I always want to see the remaining distance:

The exit of the tunnel at the end of The Longest Climb: It’s all downhill from here… NOT!

The shores of Lake Yamanaka at the foot of Mt Fuji, over 900 m (3000 ft) above sea level:

It can be surprizingly difficult to sea Mt Fuji (3776 m high) from just a few km away because of its frequent cloud cover. I cycled 235 km and all I saw of Fuji is this (its foot):

Almost home – at the top of the Mt Takao pass:

The humble Bike Friday Pocket Rocket:

and its crazy rider:

The ABC of distance riding: Always Be Consuming!

There is nothing exceptional about cycling this kind of distance. The key is eating and drinking sufficiently. Most people who first try long distances become exhausted not because of insufficient training, but because they simply eat and drink too little. The energy reserves in your body only last so long. Three meals a day will not cover the continuous energy use of long distance riding. You need to consume about 200-300 kcal per hour and sufficient liquids.

I carried water in two bottle holders, which I refilled whenever I could. Throughout the day I ate: 7 bananas, 6 raisin bread rolls, 360 g of yoghurt, a slice of pizza and several other pieces of bread. I drank about 4 litres of water, orange juice, cocoa, yoghurt drink and sports drink. Don’t worry too much about putting on weight while burning 6500 kcal. I am 10 kg (22 lbs) lighter now than I was the year before I got the bike. I’ve been dropping about one kg a month since I got the bike.

Stick to a speed you can sustain. I am not a fast rider, doing mostly 23-25 km/h on the flat (about 15 mph), with down to as little as 9 km/h (6 mph) on steep climbs, but that doesn’t stop me from going out to see nature, lots of it. I don’t go out there to set speed records, but to see the country, smell the trees and the ocean, view the rivers and mountains and bring back some pictures. Why settle for 3-6 hours when I can enjoy it the whole day?

Long rides on a folding bike

I did this 235 km ride a little over half a year after getting the Pocket Rocket, my first road bike in over 30 years. Some people are surprised that I do these rides on a folding bike. I usually point out that my house is small and a bike with small wheels is easier to store indoors. This is not just my touring bike but also my shopping bike. Almost daily I cycle to shops and carry my groceries home in a back pack. Other people may have a garage with several different bikes for different purposes, but I don’t.

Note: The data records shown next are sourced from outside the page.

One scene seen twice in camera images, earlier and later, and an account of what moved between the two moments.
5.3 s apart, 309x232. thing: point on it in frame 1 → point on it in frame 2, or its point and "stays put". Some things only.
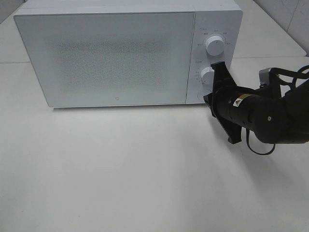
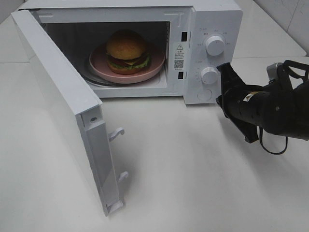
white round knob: [207, 76] stays put
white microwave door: [110, 59] → [78, 111]
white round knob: [215, 45] stays put
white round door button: [203, 93] stays put
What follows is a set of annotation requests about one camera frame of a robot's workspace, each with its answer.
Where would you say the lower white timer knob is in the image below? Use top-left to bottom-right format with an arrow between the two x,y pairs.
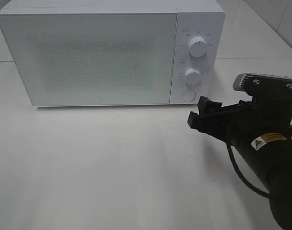
184,68 -> 202,85

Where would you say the upper white power knob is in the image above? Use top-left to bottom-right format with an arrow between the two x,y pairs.
188,35 -> 208,58

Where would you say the white microwave door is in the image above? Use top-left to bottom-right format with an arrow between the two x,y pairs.
0,13 -> 177,107

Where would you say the round white door release button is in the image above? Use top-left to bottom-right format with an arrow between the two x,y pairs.
181,90 -> 196,102

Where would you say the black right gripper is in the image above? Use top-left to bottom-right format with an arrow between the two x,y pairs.
187,96 -> 292,150

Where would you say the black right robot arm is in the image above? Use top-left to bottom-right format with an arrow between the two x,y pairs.
187,96 -> 292,230

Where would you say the white microwave oven body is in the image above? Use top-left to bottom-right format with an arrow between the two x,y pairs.
0,0 -> 225,106

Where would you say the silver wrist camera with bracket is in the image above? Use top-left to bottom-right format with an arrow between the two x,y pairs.
233,73 -> 292,102

The other part of the answer is that the Bike Friday is no ordinary folding bike. It has the geometry of a regular road bike and it rides like one, but also happens to fold and can even be packed into a regular size suitcase (which I’ve not done yet). It may not fold quite as compactly or as quickly as say a Brompton or Bike Friday’s smaller Tikit, bikes optimized for intermodal commuting, but it is much more suitable for going fast and far. Drop handles offer many different hand positions, which keeps your arms and back comfortable for longer. The wide range gearing with triple chain rings on the front and a 9 speed cassette at the back make it possible to climb steep mountains without too much strain on my knees but still go fast elsewhere. I love my Brooks leather saddle which keeps my bottom happy even after a whole day on the bike.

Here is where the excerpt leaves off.